One corner of her mouth tips up as she must recognize her own move. “That feels good,” she says softly.
I keep working. “These hands are so small for how much pressure you put through them. I can’t believe how hard you can dig with them.”
The smile appears at both corners now. “Sometimes I use my elbow.”
I raise my brows, surprised. “Ah? I didn’t know. Huh.” I pick up her other hand and give it the same treatment. “I care about you,” I admit. “And I’m obviously very attracted to you. But…”
“You can’t have a relationship,” she finishes for me. I see a flicker of hurt before she hides it, and it makes me want to do everything in my power to fix it.
Except I can’t.
“Right. I don’t want to hurt you—I mean, I know I already have—but I don’t want to hurt you more.”
“It’s okay,” she says softly. Her eyes tear up, but she blinks it back. “Can we, um, can we be friends?”
I wrap her hand up in both of mine and squeeze. “We are friends,” I promise. “I know I haven’t been a good one, but I’ve always considered you a friend.”
Her nod is earnest. There’s a tremble in her lips, but she hides it by tugging the blanket up over her chin.
“So no more sex. I’m going to be the girl and say it’s too confusing for me.”
She gives a watery laugh. “No more sex.” She slumps back against the couch, her head dropping to the fluffy cushion. “This sucks.”
Understatement. And all my fault.
“I agree. I’m sorry.” I reach out and stroke my hand over the back of her head.
“Is a cuddle out of bounds?”
“A… cuddle?” A rusty laugh comes from my throat as my chest squeezes. “You need a little sugar?”
She nods, leaning into me as I lift my arm to loop around her. She rests her head against my shoulder and molds to my side, sweetness and summer and angel wings wrapped into one.
I find another movie and turn it on, propping my feet on the coffee table. Her legs tangle over the top of mine, and her breath evens.
When I’m sure she’s asleep, I stroke her face and kiss the top of her head. And then I don’t move a muscle, even when I remember the laundry in the washer. Not when I decide I have to pee and should really check on Nikolai.
I don’t move because Natasha needed this cuddle, and I’ll be damned if I’m going to wake her up and take it away.
Natasha
I jerk awake with a gasp.
No, that wasn’t my gasp. I lift my head in the dim light to peer at Dima. We’re still on the sofa, our bodies intertwined. I must’ve fallen asleep during the last movie, which is obviously over now because the television is off.

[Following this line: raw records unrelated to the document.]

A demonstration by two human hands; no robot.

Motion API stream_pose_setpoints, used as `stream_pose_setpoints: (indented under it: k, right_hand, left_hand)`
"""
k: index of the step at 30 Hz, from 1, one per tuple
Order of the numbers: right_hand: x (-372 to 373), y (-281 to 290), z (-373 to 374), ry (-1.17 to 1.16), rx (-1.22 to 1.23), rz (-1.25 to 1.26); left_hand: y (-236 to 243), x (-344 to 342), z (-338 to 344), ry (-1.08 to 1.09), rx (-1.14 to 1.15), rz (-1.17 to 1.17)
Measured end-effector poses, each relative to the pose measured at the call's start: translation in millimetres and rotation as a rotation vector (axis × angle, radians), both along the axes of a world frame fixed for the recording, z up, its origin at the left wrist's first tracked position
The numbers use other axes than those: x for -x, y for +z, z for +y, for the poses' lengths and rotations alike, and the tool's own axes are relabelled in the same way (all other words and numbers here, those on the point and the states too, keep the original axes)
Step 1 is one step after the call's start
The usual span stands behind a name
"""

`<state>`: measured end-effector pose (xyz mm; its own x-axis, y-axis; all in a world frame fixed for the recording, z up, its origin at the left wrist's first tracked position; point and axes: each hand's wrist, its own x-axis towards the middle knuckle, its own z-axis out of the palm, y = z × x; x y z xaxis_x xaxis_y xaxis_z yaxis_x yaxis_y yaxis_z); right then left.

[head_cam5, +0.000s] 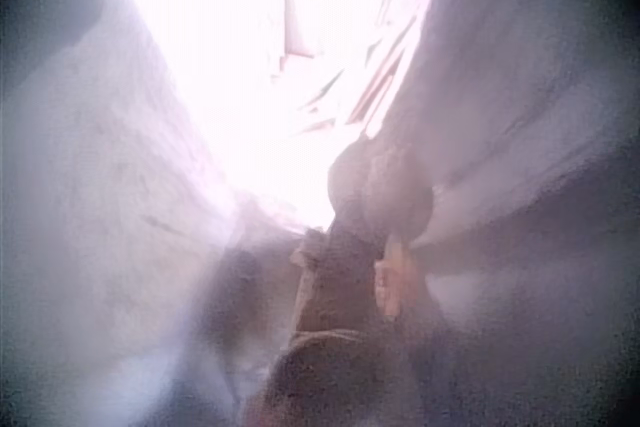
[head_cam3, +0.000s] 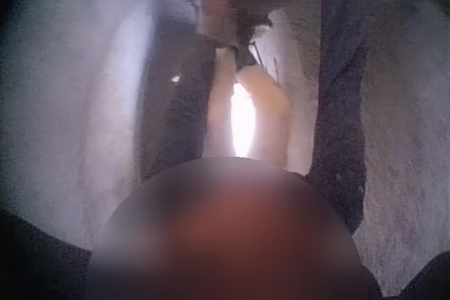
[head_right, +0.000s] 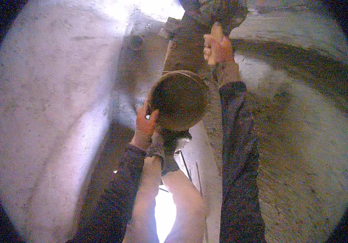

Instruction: The person scoops wet plaster from a bucket with a trowel and applies it to the concrete stair treads and risers. They repeatedly smooth the surface and add more material to build up the coating.

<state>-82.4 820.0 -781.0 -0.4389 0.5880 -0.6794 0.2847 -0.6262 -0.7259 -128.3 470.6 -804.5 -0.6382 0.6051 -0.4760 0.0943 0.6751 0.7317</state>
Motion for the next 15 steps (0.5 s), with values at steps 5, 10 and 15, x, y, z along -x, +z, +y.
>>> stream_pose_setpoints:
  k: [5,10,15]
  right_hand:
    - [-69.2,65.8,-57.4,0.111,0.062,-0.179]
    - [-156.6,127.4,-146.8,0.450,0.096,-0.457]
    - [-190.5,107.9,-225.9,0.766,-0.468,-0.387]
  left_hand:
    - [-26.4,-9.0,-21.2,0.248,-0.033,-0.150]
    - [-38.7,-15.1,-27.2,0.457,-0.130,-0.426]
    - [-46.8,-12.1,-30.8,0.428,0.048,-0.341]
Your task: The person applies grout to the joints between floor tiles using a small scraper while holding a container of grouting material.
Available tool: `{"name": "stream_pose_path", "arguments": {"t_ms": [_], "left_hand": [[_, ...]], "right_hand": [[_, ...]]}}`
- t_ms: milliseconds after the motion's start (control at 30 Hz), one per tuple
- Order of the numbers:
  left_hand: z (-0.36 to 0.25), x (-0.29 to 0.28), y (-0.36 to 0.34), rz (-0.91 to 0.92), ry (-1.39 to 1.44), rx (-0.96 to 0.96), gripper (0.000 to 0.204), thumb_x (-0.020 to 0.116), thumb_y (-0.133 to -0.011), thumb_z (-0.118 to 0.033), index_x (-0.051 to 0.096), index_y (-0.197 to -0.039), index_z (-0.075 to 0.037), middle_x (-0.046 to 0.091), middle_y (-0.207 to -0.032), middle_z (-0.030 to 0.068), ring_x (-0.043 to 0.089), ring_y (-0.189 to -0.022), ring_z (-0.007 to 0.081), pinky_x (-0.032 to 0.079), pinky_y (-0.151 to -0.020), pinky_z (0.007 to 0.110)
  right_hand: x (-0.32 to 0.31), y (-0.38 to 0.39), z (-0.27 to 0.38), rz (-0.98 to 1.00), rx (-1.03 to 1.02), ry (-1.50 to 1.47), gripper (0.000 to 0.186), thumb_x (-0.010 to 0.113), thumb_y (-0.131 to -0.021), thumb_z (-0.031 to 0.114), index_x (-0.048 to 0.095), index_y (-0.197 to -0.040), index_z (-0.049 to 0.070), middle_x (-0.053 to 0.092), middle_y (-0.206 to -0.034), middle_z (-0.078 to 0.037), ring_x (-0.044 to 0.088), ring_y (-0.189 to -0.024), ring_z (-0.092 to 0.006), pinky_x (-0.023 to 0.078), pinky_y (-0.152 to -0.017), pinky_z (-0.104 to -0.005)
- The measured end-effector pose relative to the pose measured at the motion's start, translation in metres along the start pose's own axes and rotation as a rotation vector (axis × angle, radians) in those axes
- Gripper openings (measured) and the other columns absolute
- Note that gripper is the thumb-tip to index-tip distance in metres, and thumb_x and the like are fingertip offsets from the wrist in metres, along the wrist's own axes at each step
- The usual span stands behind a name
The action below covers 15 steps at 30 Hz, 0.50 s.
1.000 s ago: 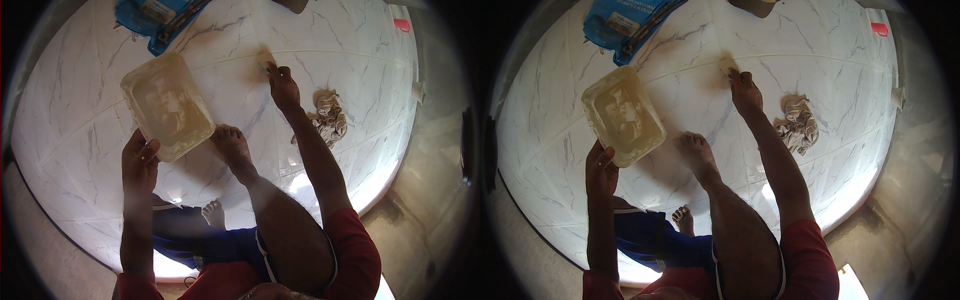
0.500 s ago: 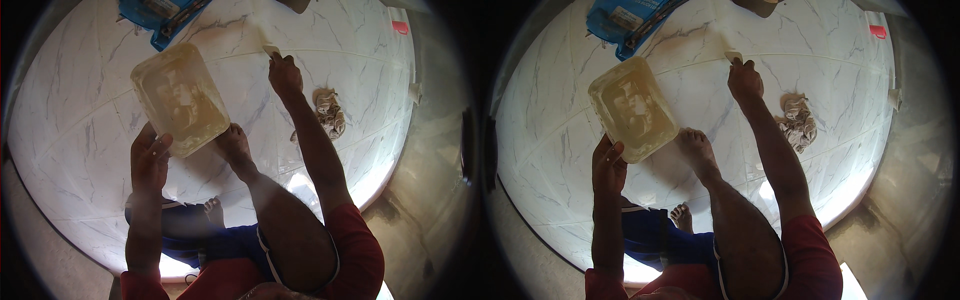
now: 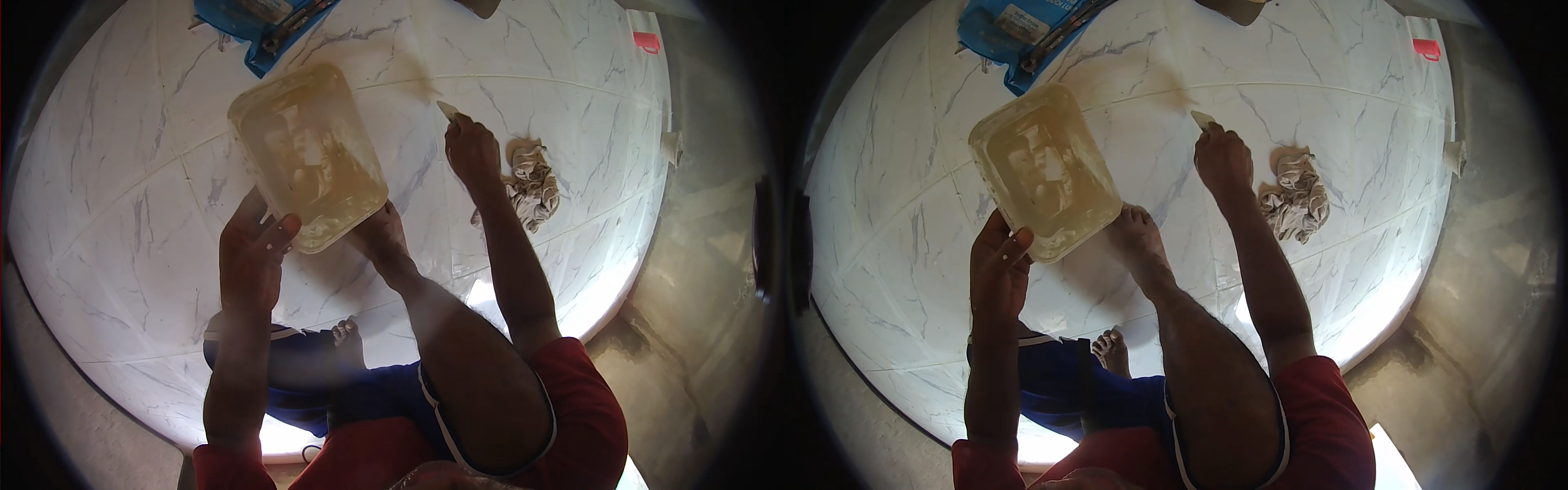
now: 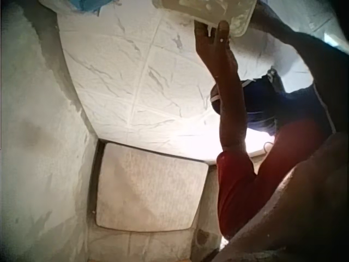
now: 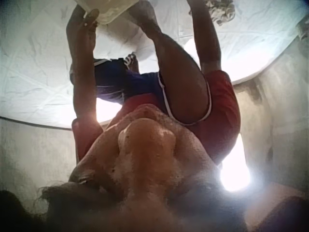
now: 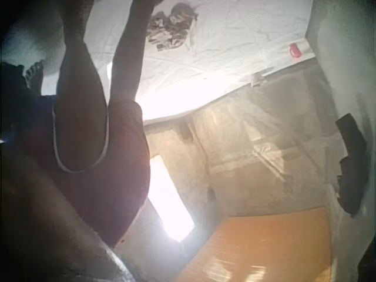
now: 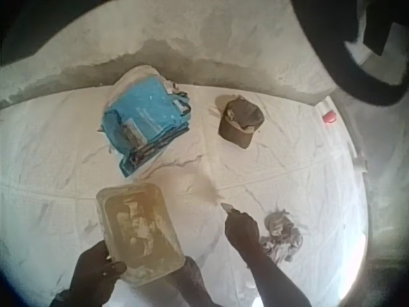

“Izvinyayus',” Dima mutters an apology, and I realize it was a sharp movement from him that woke me.
“Did you have a bad dream?”
“Da.” He hasn’t switched to English yet. I understand Russian perfectly. I can speak it perfectly, too, once I’m in the mode, but I prefer English. After Pamela’s in-school rejection, I made a choice. Dima was right, I Americanized myself completely.
I press my hand over his heart, not surprised when I find it racing. “What was it?”
“You and Nikolai and A—” He breaks off, shaking his head. “Just… people I care about dying. Because of me.”
“What happened to Nikolai wasn’t your fault,” I tell him, pulling away to sit up straighter.
His gaze drops to my left breast, which has come out from the blanket. A muscle jumps in his jaw, and he scoots away from me.
“No, it was Alex’s fault, and I will make him pay.”
He’s back to being grumpy-Dima, and it all becomes perfectly clear now. His anger toward me was a redirection of his own guilt. He’s suffering over this—he told me that outside in that puddle.
It’s not the first time he’s nearly died because of me.
“What if it all just… was? What if it’s nobody’s fault—just a series of events?”
Dima scoffs.
“I mean, we assign meaning to things. Death is bad. Birth is good. But is that really true? If no one ever died, the planet wouldn’t survive. Leaving Russia was bad, trying to integrate into school was bad, but was it really? I don’t regret who I am today. What if there was no right or wrong. No good or bad. No one to blame.”
Dima scrubs his hand over his face.
“I’m sorry Nikolai’s suffering, but… I’m not sorry I had this time here with you—even the bad parts.” I shrug. “It is what it is.”
Dima meets my gaze and holds it. “You’re wise for your age.”
“I just want you to be free,” I whisper hoarsely, and we both know I’m talking about more than his guilt over Nikolai.